### Work item:
Copy each line of the data beneath in which the word "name" appears.

### Information provided:
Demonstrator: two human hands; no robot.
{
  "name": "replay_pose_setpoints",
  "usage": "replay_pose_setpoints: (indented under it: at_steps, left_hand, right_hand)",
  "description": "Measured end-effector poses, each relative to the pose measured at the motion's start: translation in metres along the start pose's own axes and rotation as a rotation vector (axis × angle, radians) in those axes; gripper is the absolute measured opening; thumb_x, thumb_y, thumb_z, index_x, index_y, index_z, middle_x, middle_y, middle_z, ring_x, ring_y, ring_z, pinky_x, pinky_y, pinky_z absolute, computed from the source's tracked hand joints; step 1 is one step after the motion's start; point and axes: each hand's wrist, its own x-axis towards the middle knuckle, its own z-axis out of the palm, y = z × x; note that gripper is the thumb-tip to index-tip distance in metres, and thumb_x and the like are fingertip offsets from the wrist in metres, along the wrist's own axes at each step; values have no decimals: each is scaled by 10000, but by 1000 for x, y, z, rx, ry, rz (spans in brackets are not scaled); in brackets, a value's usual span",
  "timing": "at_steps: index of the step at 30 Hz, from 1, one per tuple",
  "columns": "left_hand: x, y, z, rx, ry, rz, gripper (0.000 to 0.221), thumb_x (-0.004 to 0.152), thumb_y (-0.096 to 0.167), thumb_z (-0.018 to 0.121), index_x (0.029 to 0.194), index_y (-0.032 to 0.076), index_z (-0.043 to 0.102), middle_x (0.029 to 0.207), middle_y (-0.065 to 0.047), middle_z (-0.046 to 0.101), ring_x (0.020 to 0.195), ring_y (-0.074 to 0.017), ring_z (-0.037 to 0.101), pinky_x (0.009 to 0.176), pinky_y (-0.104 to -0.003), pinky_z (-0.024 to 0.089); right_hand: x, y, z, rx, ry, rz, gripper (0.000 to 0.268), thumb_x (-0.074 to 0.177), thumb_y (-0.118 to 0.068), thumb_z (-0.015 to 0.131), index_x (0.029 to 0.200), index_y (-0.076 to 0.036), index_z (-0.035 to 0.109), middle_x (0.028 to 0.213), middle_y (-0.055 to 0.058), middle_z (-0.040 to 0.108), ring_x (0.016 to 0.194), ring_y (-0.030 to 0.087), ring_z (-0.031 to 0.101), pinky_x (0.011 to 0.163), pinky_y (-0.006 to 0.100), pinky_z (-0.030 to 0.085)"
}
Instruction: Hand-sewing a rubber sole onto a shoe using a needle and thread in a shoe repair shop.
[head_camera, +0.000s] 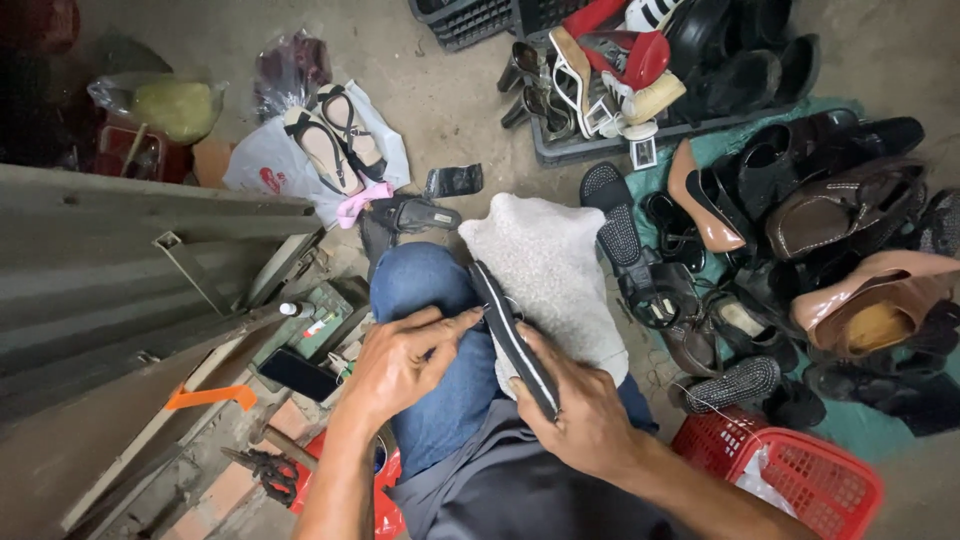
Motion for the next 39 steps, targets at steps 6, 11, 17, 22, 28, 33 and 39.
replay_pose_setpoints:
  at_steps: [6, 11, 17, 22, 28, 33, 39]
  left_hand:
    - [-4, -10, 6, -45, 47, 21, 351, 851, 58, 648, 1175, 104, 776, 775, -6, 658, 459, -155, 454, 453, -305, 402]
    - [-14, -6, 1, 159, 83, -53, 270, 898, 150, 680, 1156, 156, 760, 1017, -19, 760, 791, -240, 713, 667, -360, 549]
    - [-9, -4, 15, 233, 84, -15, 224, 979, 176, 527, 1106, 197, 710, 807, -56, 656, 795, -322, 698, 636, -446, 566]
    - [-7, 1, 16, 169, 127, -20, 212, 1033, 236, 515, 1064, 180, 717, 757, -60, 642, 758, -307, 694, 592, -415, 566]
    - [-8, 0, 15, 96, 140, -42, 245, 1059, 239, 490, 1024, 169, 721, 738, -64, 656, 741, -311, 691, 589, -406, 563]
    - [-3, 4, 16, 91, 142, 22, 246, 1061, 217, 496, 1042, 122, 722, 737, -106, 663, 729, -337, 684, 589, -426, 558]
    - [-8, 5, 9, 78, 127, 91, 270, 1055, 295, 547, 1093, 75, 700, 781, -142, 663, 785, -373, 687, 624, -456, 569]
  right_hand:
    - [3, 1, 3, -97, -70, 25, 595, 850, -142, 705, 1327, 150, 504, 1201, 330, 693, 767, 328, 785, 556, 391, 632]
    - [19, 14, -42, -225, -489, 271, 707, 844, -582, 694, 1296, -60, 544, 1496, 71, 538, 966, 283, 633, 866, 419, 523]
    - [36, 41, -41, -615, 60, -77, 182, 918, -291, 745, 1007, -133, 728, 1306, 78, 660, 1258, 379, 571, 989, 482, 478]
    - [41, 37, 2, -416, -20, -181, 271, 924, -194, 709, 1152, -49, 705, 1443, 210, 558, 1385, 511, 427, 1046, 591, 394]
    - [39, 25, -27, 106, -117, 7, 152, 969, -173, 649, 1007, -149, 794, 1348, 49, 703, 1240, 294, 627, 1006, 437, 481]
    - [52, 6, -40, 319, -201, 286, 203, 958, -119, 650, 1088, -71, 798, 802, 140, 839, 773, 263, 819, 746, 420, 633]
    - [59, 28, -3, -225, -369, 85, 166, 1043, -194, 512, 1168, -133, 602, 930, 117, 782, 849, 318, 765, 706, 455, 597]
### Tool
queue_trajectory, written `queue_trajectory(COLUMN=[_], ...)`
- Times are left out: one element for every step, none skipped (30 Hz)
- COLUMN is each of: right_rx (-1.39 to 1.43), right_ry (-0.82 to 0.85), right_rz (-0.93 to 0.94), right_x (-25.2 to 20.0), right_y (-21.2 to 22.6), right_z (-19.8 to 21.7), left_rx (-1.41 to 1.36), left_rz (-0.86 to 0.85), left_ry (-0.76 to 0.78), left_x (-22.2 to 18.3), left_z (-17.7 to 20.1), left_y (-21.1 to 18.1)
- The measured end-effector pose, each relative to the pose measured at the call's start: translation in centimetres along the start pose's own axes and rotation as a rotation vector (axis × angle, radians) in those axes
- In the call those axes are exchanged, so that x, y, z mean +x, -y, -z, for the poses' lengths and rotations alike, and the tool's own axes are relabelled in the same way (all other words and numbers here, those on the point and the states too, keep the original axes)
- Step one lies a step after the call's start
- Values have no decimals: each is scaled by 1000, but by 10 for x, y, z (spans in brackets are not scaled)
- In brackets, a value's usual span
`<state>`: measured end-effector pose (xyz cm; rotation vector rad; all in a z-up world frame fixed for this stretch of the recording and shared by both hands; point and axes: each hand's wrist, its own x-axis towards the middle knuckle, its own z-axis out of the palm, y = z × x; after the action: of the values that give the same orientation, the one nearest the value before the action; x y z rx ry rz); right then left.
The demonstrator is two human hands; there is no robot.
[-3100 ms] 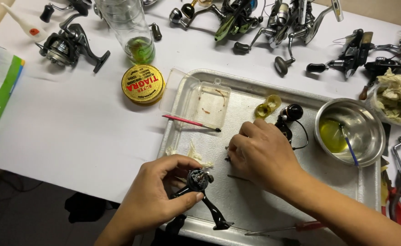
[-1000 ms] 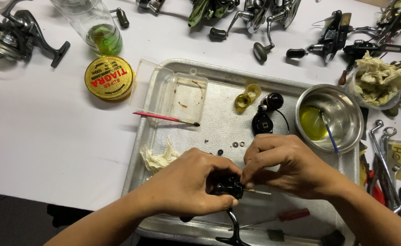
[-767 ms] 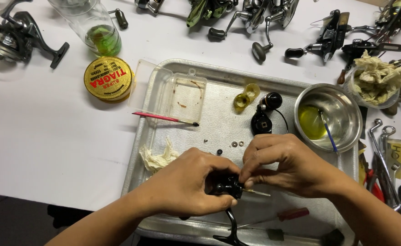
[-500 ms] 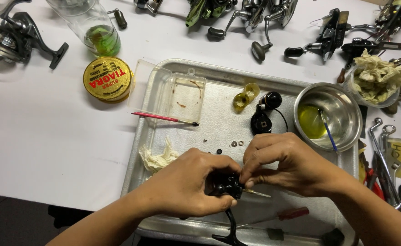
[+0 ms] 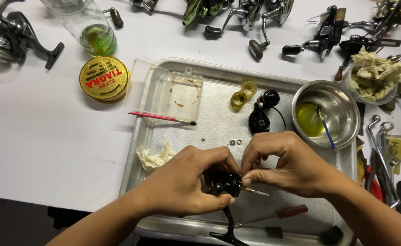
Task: Disassembling and reassembling the internal mechanical components of a fishing reel on a workbench.
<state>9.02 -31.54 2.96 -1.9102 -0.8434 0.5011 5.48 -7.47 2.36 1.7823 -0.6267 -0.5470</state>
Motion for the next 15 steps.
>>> queue_trajectory(right_rx=[1, 5, 9, 11, 45, 78, 78, 109, 140, 134, 149, 168, 165, 110, 54], right_ry=[-3, -9, -15, -21, -24, -31, -41, -46, -52, -62, -66, -67, -74, -94, -113], right_rz=[-1, -8, -16, -23, -66, -114, -125, -153, -181, -181, -164, -150, -153, -60, 33], right_x=[1, 1, 0, 1, 0, -2, -2, -2, -1, -1, -1, -2, -2, -3, -3], right_y=[1, 1, 2, 1, 0, -1, -1, -1, 0, 0, 1, 2, 3, 3, 3], right_z=[0, 0, -1, -1, -1, -1, -2, -1, -1, 0, 0, 0, -1, -1, -1], left_rx=[0, 3, 5, 2, 33, 61, 56, 33, 10, 13, 5, -7, -7, -15, -22], left_rz=[0, -1, -2, -3, -13, -26, -30, -36, -41, -50, -33, -13, -17, -30, -43], left_ry=[3, 0, -3, 6, -14, -29, -16, -28, -41, -34, -44, -55, -48, -53, -58], left_x=[0, 0, 1, 0, 0, 1, 1, 2, 2, 3, 4, 3, 4, 4, 5], left_z=[1, 0, 0, 1, 1, 0, -1, -1, -1, 0, 0, -1, -1, -2, -2], left_y=[0, -1, -1, -1, -1, -1, -1, -2, -2, -2, -2, -2, -1, 0, 1])
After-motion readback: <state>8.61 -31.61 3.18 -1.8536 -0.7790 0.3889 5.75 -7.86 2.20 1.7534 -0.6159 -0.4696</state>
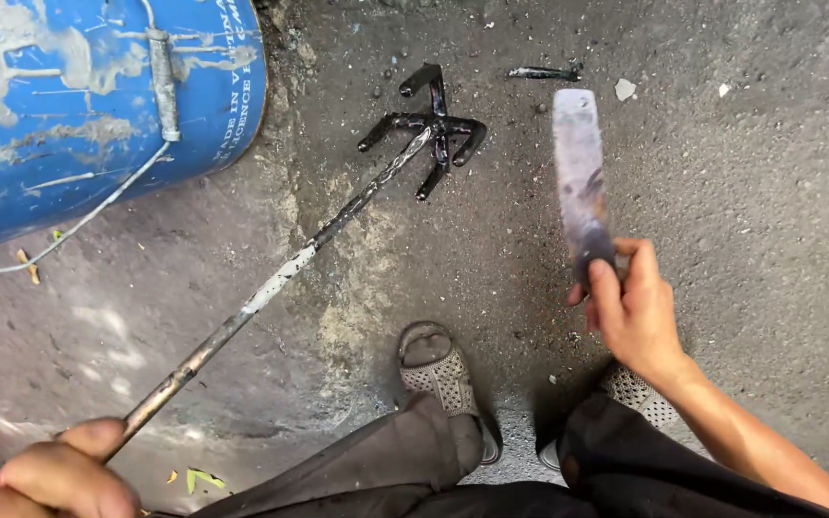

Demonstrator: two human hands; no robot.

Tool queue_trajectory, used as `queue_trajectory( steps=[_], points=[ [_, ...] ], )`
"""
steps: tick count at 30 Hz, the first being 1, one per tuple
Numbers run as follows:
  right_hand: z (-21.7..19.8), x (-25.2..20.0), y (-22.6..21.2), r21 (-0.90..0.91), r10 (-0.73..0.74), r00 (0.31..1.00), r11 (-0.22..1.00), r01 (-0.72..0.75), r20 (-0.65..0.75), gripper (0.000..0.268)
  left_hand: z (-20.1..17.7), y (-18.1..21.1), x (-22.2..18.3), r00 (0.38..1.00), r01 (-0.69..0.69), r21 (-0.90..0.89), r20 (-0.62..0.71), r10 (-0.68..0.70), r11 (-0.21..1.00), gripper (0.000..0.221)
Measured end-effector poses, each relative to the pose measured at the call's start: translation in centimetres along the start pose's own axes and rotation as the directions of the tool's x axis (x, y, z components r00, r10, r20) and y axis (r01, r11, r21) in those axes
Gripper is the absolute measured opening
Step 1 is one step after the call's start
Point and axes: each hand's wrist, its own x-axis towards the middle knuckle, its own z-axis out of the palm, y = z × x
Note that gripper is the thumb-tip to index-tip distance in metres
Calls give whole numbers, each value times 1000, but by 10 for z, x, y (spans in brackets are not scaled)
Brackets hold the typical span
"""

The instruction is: Scraping and cleaning a metal component using a flat metal bar.

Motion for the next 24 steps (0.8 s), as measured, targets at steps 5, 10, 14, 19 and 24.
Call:
queue_trajectory(
  steps=[5, 10, 14, 19, 24],
  points=[
    [-13, 25, 9, 190, 182, 978, 961, -199, 101, 29, -49, -58, -37, 774, 473, -434, -212, -597, 767, 17],
    [-20, 43, 13, 277, 269, 922, 896, -346, 279, 34, -134, -113, -106, 421, 785, -568, 195, -886, 248, 38],
    [-20, 55, 10, 299, 199, 926, 907, -298, 321, 34, 20, -27, -34, 547, 822, -207, 547, -634, 531, 74],
    [-21, 50, 10, 380, 105, 937, 894, -236, 333, 32, 176, 52, 32, 472, 853, -468, 504, -723, 231, 51],
    [-34, 2, -18, 99, 50, 992, 993, -62, 115, 21, 283, -7, 14, 707, 658, -367, 1, -707, 657, 27]
  ],
)
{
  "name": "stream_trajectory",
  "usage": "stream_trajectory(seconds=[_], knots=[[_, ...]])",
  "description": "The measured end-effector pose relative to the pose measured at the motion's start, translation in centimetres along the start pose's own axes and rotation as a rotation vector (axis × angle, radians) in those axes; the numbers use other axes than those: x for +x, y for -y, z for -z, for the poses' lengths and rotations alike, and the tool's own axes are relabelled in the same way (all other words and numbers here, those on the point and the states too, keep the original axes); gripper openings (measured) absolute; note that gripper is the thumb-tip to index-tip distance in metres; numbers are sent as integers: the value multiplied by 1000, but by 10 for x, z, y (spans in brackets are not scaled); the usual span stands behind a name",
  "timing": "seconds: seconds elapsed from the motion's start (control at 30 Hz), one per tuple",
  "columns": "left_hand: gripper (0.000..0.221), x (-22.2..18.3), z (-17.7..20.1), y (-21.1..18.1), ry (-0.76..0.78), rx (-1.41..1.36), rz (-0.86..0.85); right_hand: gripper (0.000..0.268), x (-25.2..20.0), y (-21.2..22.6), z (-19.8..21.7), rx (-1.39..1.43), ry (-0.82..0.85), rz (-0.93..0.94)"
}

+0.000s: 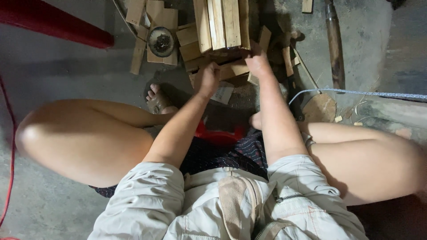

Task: The person assembles wooden slats into a structure using a hammer and tape.

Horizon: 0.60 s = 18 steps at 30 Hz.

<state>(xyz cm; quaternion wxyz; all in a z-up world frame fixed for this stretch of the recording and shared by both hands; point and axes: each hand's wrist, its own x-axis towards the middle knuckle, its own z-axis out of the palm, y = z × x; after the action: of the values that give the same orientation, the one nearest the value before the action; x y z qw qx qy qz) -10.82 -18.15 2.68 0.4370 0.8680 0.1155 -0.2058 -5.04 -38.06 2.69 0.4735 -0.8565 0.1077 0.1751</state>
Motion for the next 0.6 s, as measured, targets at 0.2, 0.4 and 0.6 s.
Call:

### Task output:
  "name": "replay_pose_setpoints",
  "name": "stream_trajectory",
  "description": "The measured end-effector pose relative to the pose measured at the motion's start, translation in centimetres along the start pose's own axes and rotation as a rotation vector (axis × angle, radians) in those axes; the numbers use other axes than those: x for +x, y for -y, z for -z, for the poses' lengths and rotations alike, and the tool's own axes are relabelled in the same way (all other words and numbers here, those on the point and the states too, keep the original axes); gripper openings (measured) absolute; note that gripper is the thumb-tip to index-tip distance in metres; numbers are sent as integers: the value multiplied by 1000, but by 10 for x, z, y (spans in brackets are not scaled); the usual span stands behind a name",

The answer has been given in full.